Lo decisivo en la vida

LECTURA DEL SANTO EVANGELIO SEGÚN SAN MATEO 25, 31-46


En aquel tiempo, dijo Jesús a sus discípulos: «Cuando venga en su gloria el Hijo del hombre, y todos los ángeles con él, se sentará en el trono de su gloria, y serán reunidas ante él todas las naciones. Él separará a unos de otros, como un pastor separa las ovejas de las cabras. Y pondrá las ovejas a su derecha y las cabras a su izquierda.

Entonces dirá el rey a los de su derecha: “Venid vosotros, benditos de mi Padre; heredad el reino preparado para vosotros desde la creación del mundo. Porque tuve hambre y me disteis de comer, tuve sed y me disteis de beber, fui forastero y me hospedasteis, estuve desnudo y me vestisteis, enfermo y me visitasteis, en la cárcel y vinisteis a verme”.

Entonces los justos le contestarán: “Señor, ¿cuándo te vimos con hambre y te alimentamos, o con sed y te dimos de beber?; ¿cuándo te vimos forastero y te hospedamos, o desnudo y te vestimos?; ¿cuándo te vimos enfermo o en la cárcel y fuimos a verte?”

Y el rey les dirá: “En verdad os digo que cada vez que lo hicisteis con uno de estos, mis hermanos, más pequeños conmigo lo hicisteis”.

Entonces dirá a los de su izquierda: “Apartaos de mí, malditos, id al fuego eterno preparado para el diablo y sus ángeles.
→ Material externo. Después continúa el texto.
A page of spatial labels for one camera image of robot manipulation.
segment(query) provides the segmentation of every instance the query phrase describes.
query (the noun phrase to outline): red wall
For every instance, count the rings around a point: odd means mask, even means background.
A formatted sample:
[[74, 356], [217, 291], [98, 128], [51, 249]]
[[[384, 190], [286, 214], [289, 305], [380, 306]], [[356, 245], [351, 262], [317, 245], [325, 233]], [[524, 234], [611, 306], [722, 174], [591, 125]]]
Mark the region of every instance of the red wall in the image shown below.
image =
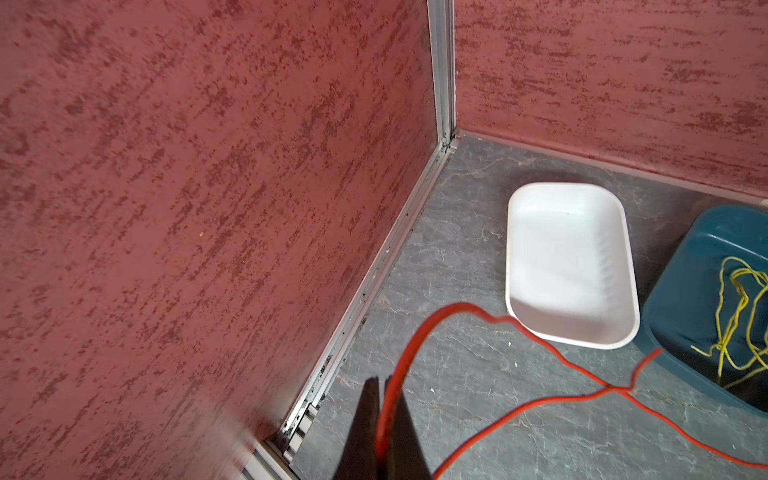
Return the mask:
[[434, 148], [425, 3], [0, 9], [0, 477], [225, 475]]
[[768, 197], [768, 2], [455, 6], [459, 126]]

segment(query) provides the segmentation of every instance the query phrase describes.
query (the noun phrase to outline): red cable
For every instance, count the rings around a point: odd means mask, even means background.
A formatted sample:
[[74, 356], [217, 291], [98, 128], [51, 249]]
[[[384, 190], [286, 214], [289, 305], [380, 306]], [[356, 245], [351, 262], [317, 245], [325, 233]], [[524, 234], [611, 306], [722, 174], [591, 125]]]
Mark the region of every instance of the red cable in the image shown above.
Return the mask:
[[394, 423], [394, 418], [395, 418], [395, 407], [397, 406], [397, 400], [402, 394], [402, 384], [406, 379], [406, 375], [408, 374], [408, 371], [411, 367], [411, 363], [413, 363], [413, 360], [416, 357], [416, 354], [419, 352], [419, 348], [424, 343], [429, 333], [441, 321], [443, 321], [444, 319], [448, 318], [451, 315], [454, 315], [455, 313], [471, 313], [472, 315], [475, 315], [488, 323], [511, 323], [523, 335], [527, 336], [530, 340], [546, 348], [552, 355], [557, 357], [558, 360], [560, 360], [560, 362], [563, 363], [565, 366], [567, 366], [570, 369], [576, 370], [577, 372], [581, 373], [584, 376], [587, 376], [589, 379], [603, 386], [603, 389], [587, 395], [547, 397], [543, 399], [531, 400], [530, 402], [520, 405], [519, 407], [515, 408], [507, 415], [504, 415], [500, 419], [493, 422], [491, 425], [485, 427], [483, 430], [476, 433], [466, 442], [462, 443], [437, 468], [437, 470], [435, 470], [435, 473], [432, 476], [433, 478], [439, 478], [443, 473], [445, 473], [446, 470], [448, 470], [448, 468], [451, 465], [453, 465], [453, 463], [456, 460], [458, 460], [458, 457], [460, 457], [464, 452], [469, 450], [473, 445], [477, 444], [488, 435], [491, 435], [493, 432], [501, 428], [505, 423], [509, 422], [514, 417], [522, 414], [523, 412], [527, 412], [528, 410], [534, 409], [542, 405], [550, 405], [552, 403], [587, 402], [589, 400], [594, 400], [602, 396], [608, 395], [609, 393], [617, 393], [623, 396], [625, 399], [635, 404], [635, 406], [638, 407], [639, 409], [667, 423], [670, 427], [672, 427], [677, 433], [682, 435], [689, 442], [693, 443], [698, 447], [701, 447], [704, 450], [707, 450], [710, 453], [718, 455], [721, 458], [730, 460], [731, 462], [736, 463], [738, 465], [742, 465], [744, 467], [768, 470], [768, 465], [764, 465], [761, 463], [745, 462], [744, 460], [739, 460], [738, 458], [732, 457], [727, 453], [723, 453], [717, 449], [714, 449], [708, 445], [703, 444], [702, 442], [699, 442], [692, 436], [688, 435], [675, 422], [668, 419], [666, 416], [660, 414], [659, 412], [656, 412], [655, 410], [646, 407], [645, 405], [640, 403], [637, 399], [635, 399], [632, 395], [630, 395], [630, 392], [634, 390], [635, 382], [637, 381], [637, 376], [640, 374], [643, 368], [645, 368], [648, 365], [648, 363], [653, 361], [657, 356], [661, 354], [661, 349], [654, 350], [650, 355], [645, 357], [645, 359], [643, 359], [642, 362], [637, 364], [637, 367], [635, 367], [634, 371], [632, 372], [629, 387], [617, 387], [609, 384], [608, 382], [605, 382], [603, 379], [596, 376], [592, 372], [589, 372], [588, 370], [572, 362], [569, 362], [549, 342], [534, 335], [530, 330], [526, 329], [513, 316], [509, 316], [509, 315], [493, 316], [490, 313], [483, 310], [482, 308], [480, 308], [479, 306], [472, 305], [471, 303], [453, 303], [452, 305], [442, 307], [440, 310], [430, 315], [429, 318], [425, 320], [424, 323], [422, 323], [419, 329], [416, 330], [416, 333], [413, 335], [410, 342], [408, 342], [408, 345], [406, 346], [405, 351], [402, 353], [402, 356], [400, 357], [400, 360], [397, 363], [397, 367], [395, 367], [395, 372], [392, 374], [392, 379], [389, 381], [389, 387], [387, 388], [386, 394], [384, 396], [384, 403], [382, 405], [381, 416], [379, 417], [379, 424], [376, 426], [376, 447], [375, 448], [376, 448], [376, 458], [378, 459], [379, 465], [386, 465], [386, 456], [389, 450], [389, 438], [392, 432], [392, 424]]

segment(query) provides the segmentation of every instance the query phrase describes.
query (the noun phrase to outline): white plastic container
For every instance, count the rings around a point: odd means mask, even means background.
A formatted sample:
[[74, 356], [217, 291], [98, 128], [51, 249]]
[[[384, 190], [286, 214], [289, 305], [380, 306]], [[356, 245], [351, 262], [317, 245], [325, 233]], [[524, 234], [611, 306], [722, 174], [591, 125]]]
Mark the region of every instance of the white plastic container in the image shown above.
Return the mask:
[[509, 199], [506, 301], [543, 339], [629, 343], [640, 308], [624, 207], [590, 184], [528, 184]]

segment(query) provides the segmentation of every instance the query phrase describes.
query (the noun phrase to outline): yellow string in blue bin
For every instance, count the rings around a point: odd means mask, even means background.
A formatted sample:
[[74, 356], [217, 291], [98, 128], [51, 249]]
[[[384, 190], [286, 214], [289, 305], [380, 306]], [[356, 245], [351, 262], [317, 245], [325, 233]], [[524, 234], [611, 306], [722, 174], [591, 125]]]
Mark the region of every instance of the yellow string in blue bin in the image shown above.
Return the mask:
[[[739, 262], [743, 265], [743, 267], [735, 269], [730, 274], [730, 282], [733, 284], [733, 286], [736, 288], [736, 292], [739, 294], [739, 304], [736, 307], [736, 312], [728, 320], [728, 325], [726, 325], [725, 333], [723, 333], [723, 330], [720, 327], [720, 313], [723, 310], [723, 303], [724, 303], [723, 293], [725, 292], [725, 280], [723, 280], [723, 274], [725, 272], [726, 263], [728, 263], [731, 260]], [[736, 329], [739, 326], [739, 318], [741, 316], [741, 313], [750, 304], [750, 296], [746, 293], [746, 289], [744, 288], [744, 286], [738, 281], [738, 278], [744, 275], [751, 275], [752, 278], [754, 278], [755, 281], [757, 282], [757, 285], [760, 286], [761, 290], [755, 296], [755, 300], [753, 300], [752, 302], [752, 312], [750, 313], [749, 322], [746, 324], [746, 344], [749, 346], [750, 351], [753, 354], [753, 358], [749, 362], [745, 363], [744, 365], [738, 366], [730, 357], [730, 354], [728, 353], [728, 344], [730, 343], [731, 339], [733, 338], [733, 334], [736, 332]], [[739, 385], [741, 382], [744, 382], [745, 380], [752, 378], [758, 373], [768, 370], [768, 363], [766, 363], [766, 360], [763, 359], [763, 355], [768, 353], [768, 329], [766, 329], [766, 332], [763, 334], [763, 343], [765, 345], [763, 349], [758, 350], [757, 347], [752, 343], [752, 338], [751, 338], [752, 325], [755, 322], [755, 312], [757, 311], [757, 303], [760, 301], [760, 299], [763, 297], [763, 295], [766, 292], [768, 292], [768, 273], [756, 271], [747, 262], [745, 262], [744, 260], [741, 260], [738, 257], [727, 257], [725, 260], [723, 260], [723, 263], [720, 265], [720, 303], [718, 303], [717, 310], [715, 311], [715, 324], [717, 325], [717, 343], [713, 344], [710, 347], [709, 352], [704, 352], [703, 350], [698, 349], [696, 346], [693, 346], [693, 345], [691, 345], [690, 348], [696, 350], [698, 353], [704, 356], [712, 356], [714, 350], [716, 349], [720, 351], [720, 361], [718, 362], [718, 365], [717, 365], [717, 385], [720, 384], [720, 380], [722, 379], [723, 364], [725, 363], [726, 359], [734, 369], [740, 370], [740, 371], [744, 371], [750, 368], [752, 365], [754, 365], [755, 362], [760, 363], [760, 366], [758, 366], [751, 372], [747, 373], [745, 376], [741, 377], [735, 382], [731, 382], [728, 385], [726, 385], [724, 387], [725, 389], [729, 389], [731, 387]]]

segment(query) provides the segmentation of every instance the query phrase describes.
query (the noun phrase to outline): teal plastic container
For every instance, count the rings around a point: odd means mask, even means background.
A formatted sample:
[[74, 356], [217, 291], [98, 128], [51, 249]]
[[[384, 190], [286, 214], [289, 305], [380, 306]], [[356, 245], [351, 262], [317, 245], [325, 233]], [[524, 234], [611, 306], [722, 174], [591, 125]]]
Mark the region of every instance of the teal plastic container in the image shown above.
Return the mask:
[[[755, 270], [768, 272], [768, 214], [740, 205], [725, 205], [702, 213], [683, 238], [672, 260], [659, 277], [643, 305], [640, 330], [634, 341], [645, 353], [661, 348], [657, 362], [695, 389], [729, 406], [738, 406], [768, 417], [768, 371], [725, 390], [717, 385], [718, 350], [707, 358], [691, 346], [708, 351], [717, 341], [715, 310], [719, 302], [720, 265], [725, 257], [739, 257]], [[728, 262], [723, 278], [725, 302], [720, 313], [724, 328], [736, 310], [738, 295], [727, 275], [740, 265]], [[742, 312], [738, 330], [728, 352], [737, 365], [753, 355], [746, 344], [746, 323], [752, 301], [760, 291], [751, 276], [742, 276], [750, 305]], [[758, 303], [752, 327], [752, 343], [765, 345], [768, 326], [768, 293]], [[752, 368], [739, 372], [725, 362], [723, 384], [741, 378]]]
Porque tuve hambre y no me disteis de comer, tuve sed y no me disteis de beber, fui forastero y no me hospedasteis, estuve desnudo y no me vestisteis, enfermo y en la cárcel y no me visitasteis.”

Entonces también estos contestarán:”Señor, ¿cuándo te vimos con hambre o con sed, o forastero o desnudo, o enfermo o en la cárcel, y no te asistimos?”

Él les replicará: “En verdad os digo: lo que no hicisteis con uno de estos, los más pequeños, tampoco lo hicisteis conmigo”.

Y estos irán al castigo eterno y los justos a la vida eterna».

Palabra del Señor.


COMENTARIO AL EVANGELIO

Al final del año litúrgico, a punto de comenzar el tiempo de Adviento, la Iglesia celebra la solemnidad de Cristo Rey. Hoy contemplamos a Cristo en el Cielo, sentado en su trono, como Rey de todo el Universo.

En el Evangelio de este Domingo escuchamos una parábola de Jesús muy conocida por nosotros. En esta parábola Jesús se nos presenta como un Rey que, sentado sobre su trono, está dispuesto a juzgar a todos los hombres.

Así sucederá al final de los tiempos, tal como Jesús mismo nos dice. Dios nos juzgará a todos nosotros. Pero esto no es para que tengamos miedo, ni para que nos echemos a temblar, todo lo contrario.

Ya sabemos qué es lo que Dios nos va a preguntar, ya conocemos la pregunta de este examen. Dios sólo se va a fijar en lo que hemos hecho en nuestra vida, en si le hemos ayudado y servido ayudando y sirviendo a nuestros hermanos.

En definitiva, Dios va a examinarnos del amor, del amor a Dios y al prójimo. Pero Jesús nos pide un amor real, efectivo. Un amor que se vea en las obras: dar de comer al hambriento, dar de beber al sediento, asistir al que sufre…

El mismo Jesús, Rey del Universo, ha sido el primer en dar la vida por nosotros. Ahora nos toca a nosotros dar la vida por Él ayudando y asistiendo a nuestros hermanos más pequeños y necesitados.

Os deseo a todos un feliz Domingo y una buena semana.